Washington D.C. resident Donald Sherman detailed the May 10 incident in a Facebook post, the Atlanta Black Star reports. Sherman had stayed home from work that day to tend to his young son Caleb, who was running a fever. Not wanting his son to spend the whole day inside, Sherman decided to take Caleb out for a walk at the nearby Kingman Island Park. Sherman says he was flagged down 30 minutes into their walk by a security officer driving a car marked “Special Police.”
“She told me she received a complaint from someone who said there was a ‘suspicious man’ walking on the bike path with a baby. She said that when the complainant was asked to describe my race, she declined,” Sherman wrote.
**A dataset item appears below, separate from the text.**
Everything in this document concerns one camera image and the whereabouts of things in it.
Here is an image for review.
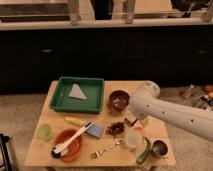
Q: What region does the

The caller didn’t identify herself, but Sherman recalled seeing a “white lady on a bike who veered off as Caleb and I walked in her direction” and who, he theorized, “later saw fit to report me to security.”
Sherman wrote that his conversation with the security officer was “pleasant.” She did not attempt to detain him or get the police involved, but instead, eventually sent Sherman on his way after explaining that she “just wanted me to know what happened.” Had the complaint been made to a different security officer or to an actual cop, Sherman conjectured, his story might have ended much differently.
Oxygen.com has reached out to Kingman Island Park for comment.
“This is exactly why we have to talk about white privilege and why Black lives matter. Because at any point, doing anything, anywhere, my safety and my child’s safety could be in jeopardy because of some well-intentioned complaint,” Sherman wrote. “But today is a good day, so we are gonna finish our stroll.”
Sherman’s post received over 2,000 reactions after being up for less than a week, Patch reports. Sherman declined to comment publicly on the incident at this time.
Calling security on a black man pushing a baby in a stroller? It looks like yet another case of policing the everyday activities of people of color — like napping or hanging out in a Starbucks. Such assumptions of danger can often have deadly consequences.